И во время обработки вышеуказанного исключения произошло другое исключение:
Трассировка (последний вызов был последним): файл "C: / Users / Predator / .PyCharm2019.3 / config / scratches / scratch.py", строка 225, в feed_dict = {X: train_images, Y: train_labels}) Файл "X: \ Anaconda \ lib \ site-packages \ ten sorflow \ python \ client \ session.py ", строка 950, в прогоне run_metadata_ptr) Файл" X: \ Anaconda \ lib \ site-packages \ensorflow \ python \ client \ session.py ", строка 1158, в _run self._graph , fetches, feed_dict_tensor, feed_handles = feed_handles) Файл "X: \ Anaconda \ lib \ site-packages \ tenorflow \ python \ client \ session.py", строка 474, в init self._fetch_mapper = _FetchMapper. for_fetch (выборки) Файл "X: \ Anaconda \ lib \ site-packages \ tenorflow \ python \ client \ session.py", строка 264, в for_fetch вернуть _ListFetchMapper (выборка) Файл "X: \ Anaconda \ lib \ site-packages" \ tenorflow \ python \ client \ session.py ", строка 373, в init self._mappers = [_FetchMapper.for_fetch (fetch) для выборки из выборок] Файл" X: \ Anaconda \ lib \ site- " packages \ tenorflow \ python \ client \ session.py ", строка 373, в self._mappers = [_FetchMapper.for_fetch (выборка) для выборки из выборок] Файл" X: \ Anaconda \ lib \ site-packages \ensorflow \ python \ " client \ session.py ", строка 274, в for_fetch возвращает _ElementFetchMapper (fetches, contraction_fn) файл" X : \ Anaconda \ lib \ site-packages \ tenorflow \ python \ client \ session.py ", строка 307, в init (выборка, тип (выборка), str (e))) TypeError: аргумент выборки имеет недопустимый тип, должен быть строкой или Tensor. (Невозможно преобразовать Адама в Тензор или Операцию.)
Вот мой код:
import tensorflow as tf
import numpy as np
import matplotlib.pyplot as plt
from time import time
def preprocess_train_test_data2(train_images, train_labels, test_images, test_labels):
# number of unique labels
num_labels = np.unique(train_labels).size
# conversion to categorical labels
train_labels = tf.keras.utils.to_categorical(train_labels, num_labels)
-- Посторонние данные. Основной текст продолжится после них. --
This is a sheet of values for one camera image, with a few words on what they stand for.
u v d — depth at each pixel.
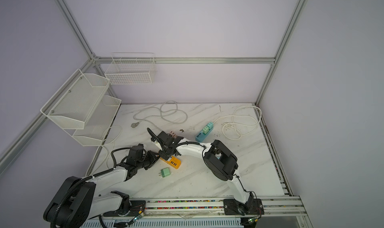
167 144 0.70
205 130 0.96
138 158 0.72
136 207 0.73
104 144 0.96
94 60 0.91
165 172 0.84
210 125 0.98
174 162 0.86
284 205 0.76
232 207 0.73
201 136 0.98
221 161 0.51
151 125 1.07
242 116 1.14
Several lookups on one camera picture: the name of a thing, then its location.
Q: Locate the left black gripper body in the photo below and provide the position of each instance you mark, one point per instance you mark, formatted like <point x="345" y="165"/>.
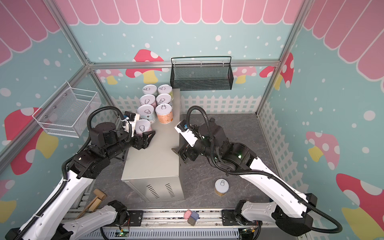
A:
<point x="136" y="142"/>

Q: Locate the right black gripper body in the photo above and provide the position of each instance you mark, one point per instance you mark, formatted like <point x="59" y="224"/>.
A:
<point x="186" y="151"/>

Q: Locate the teal label can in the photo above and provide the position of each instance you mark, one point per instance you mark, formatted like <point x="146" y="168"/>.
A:
<point x="147" y="112"/>
<point x="150" y="90"/>

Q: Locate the orange pink label can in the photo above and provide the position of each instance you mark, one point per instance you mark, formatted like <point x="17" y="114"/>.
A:
<point x="164" y="113"/>

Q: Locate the green label can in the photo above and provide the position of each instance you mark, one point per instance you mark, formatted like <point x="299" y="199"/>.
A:
<point x="165" y="89"/>

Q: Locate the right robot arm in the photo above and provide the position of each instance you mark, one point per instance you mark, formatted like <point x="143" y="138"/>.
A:
<point x="293" y="212"/>

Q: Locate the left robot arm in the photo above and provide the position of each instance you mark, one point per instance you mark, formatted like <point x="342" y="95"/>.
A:
<point x="104" y="143"/>

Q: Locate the grey metal cabinet counter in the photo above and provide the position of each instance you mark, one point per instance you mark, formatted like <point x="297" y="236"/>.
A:
<point x="157" y="173"/>

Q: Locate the pink blue grey erasers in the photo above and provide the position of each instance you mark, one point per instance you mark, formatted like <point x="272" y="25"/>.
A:
<point x="192" y="217"/>

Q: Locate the wooden block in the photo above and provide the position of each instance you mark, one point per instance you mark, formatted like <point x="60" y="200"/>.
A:
<point x="93" y="205"/>

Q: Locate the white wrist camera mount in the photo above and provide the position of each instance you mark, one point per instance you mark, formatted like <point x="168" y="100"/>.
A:
<point x="186" y="133"/>

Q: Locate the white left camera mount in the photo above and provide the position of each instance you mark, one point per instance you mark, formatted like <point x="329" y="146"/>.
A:
<point x="130" y="121"/>

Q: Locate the white wire wall basket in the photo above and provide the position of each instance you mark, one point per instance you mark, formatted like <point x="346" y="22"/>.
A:
<point x="66" y="112"/>

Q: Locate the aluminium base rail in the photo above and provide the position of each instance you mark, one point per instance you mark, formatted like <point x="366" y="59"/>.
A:
<point x="165" y="224"/>

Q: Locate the black mesh wall basket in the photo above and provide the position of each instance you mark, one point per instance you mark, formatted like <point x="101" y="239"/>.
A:
<point x="206" y="73"/>

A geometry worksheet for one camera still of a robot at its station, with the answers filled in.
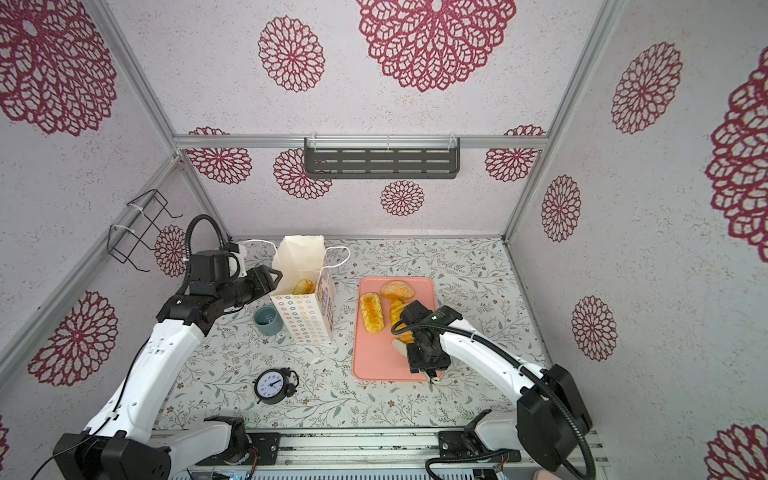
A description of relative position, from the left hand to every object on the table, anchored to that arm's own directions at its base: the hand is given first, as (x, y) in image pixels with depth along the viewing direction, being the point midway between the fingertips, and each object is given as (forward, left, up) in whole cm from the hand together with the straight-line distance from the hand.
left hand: (275, 282), depth 78 cm
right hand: (-16, -37, -16) cm, 44 cm away
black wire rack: (+15, +35, +11) cm, 40 cm away
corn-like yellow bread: (+3, -25, -20) cm, 32 cm away
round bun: (+11, -33, -19) cm, 40 cm away
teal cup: (+1, +8, -21) cm, 23 cm away
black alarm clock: (-19, +2, -21) cm, 29 cm away
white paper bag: (-5, -9, +2) cm, 11 cm away
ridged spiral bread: (+4, -32, -21) cm, 39 cm away
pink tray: (-11, -25, -23) cm, 36 cm away
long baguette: (+10, -3, -16) cm, 19 cm away
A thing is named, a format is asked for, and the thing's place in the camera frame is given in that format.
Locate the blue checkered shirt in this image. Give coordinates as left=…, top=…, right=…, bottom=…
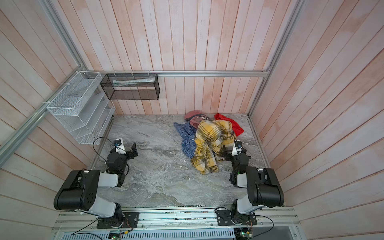
left=174, top=122, right=197, bottom=160

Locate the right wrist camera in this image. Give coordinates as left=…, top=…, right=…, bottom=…
left=232, top=139, right=243, bottom=156

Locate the maroon pink shirt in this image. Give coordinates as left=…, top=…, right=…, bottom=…
left=184, top=110, right=210, bottom=129

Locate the red cloth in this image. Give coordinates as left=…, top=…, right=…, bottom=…
left=214, top=113, right=244, bottom=137

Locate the yellow plaid shirt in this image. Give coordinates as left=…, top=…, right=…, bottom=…
left=191, top=120, right=236, bottom=175

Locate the aluminium mounting rail base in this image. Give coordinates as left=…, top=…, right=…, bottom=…
left=52, top=206, right=301, bottom=233

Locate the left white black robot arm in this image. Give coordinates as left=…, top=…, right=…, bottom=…
left=54, top=139, right=139, bottom=230

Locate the white wire mesh shelf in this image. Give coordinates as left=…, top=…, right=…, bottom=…
left=47, top=72, right=115, bottom=145

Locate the black mesh basket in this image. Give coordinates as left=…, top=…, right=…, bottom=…
left=101, top=73, right=161, bottom=101

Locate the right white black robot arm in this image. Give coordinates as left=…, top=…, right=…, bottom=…
left=215, top=151, right=285, bottom=226

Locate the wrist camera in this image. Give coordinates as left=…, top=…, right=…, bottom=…
left=114, top=138, right=127, bottom=155
left=232, top=139, right=243, bottom=156

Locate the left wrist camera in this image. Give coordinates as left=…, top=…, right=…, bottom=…
left=114, top=138, right=127, bottom=155

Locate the horizontal aluminium wall rail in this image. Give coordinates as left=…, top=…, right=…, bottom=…
left=98, top=70, right=269, bottom=77
test_labels = tf.keras.utils.to_categorical(test_labels, num_labels)
train_labels = train_labels.T
test_labels = test_labels.T
# flatten the images
train_images = train_images.reshape(train_images.shape[0], -1).astype(np.float32)
test_images = test_images.reshape(test_images.shape[0], -1).astype(np.float32)
# normalize the train and test data
train_images = (train_images / 255.0).T
test_images = (test_images / 255.0).T
return train_images, train_labels, test_images, test_labels
def forward_pass():
# reset default graph
# tf.compat.v1.reset_default_graph()
X = tf.placeholder(tf.float32, [n_inputs, None], name='image')
Y = tf.placeholder(tf.float32, [n_outputs, None], name='class')
# weight and bias matrices
W1 = tf.get_variable('w1', shape=(n_outputs, n_inputs))
B1 = tf.get_variable('b1', shape=(n_outputs, 1), initializer=tf.zeros_initializer())
# push training feature matrix through the final/output layer
A3 = tf.add(tf.matmul(W1, X), B1)
logits = tf.transpose(A3)
labels = tf.transpose(Y)
t = tf.exp(A3, name='exp')
# sum_t = tf.reduce_sum(A3)
H = tf.math.divide(t, tf.reduce_sum(A3))
return A3,X, Y, logits, labels, H
def cross_entropy(logits, labels):
# calculate the error
error = tf.nn.softmax_cross_entropy_with_logits_v2(logits=logits, labels=labels)
loss = tf.reduce_mean(error)
return error, loss
def calculate_accuracy(A3, Y):
# # Gradient Descent Optimizer
# optimizer = tf.train.GradientDescentOptimizer(learning_rate).minimize(loss)
# calculate correct predictions
correct_predictions = tf.cast(tf.equal(tf.argmax(A3), tf.argmax(Y)), tf.float32)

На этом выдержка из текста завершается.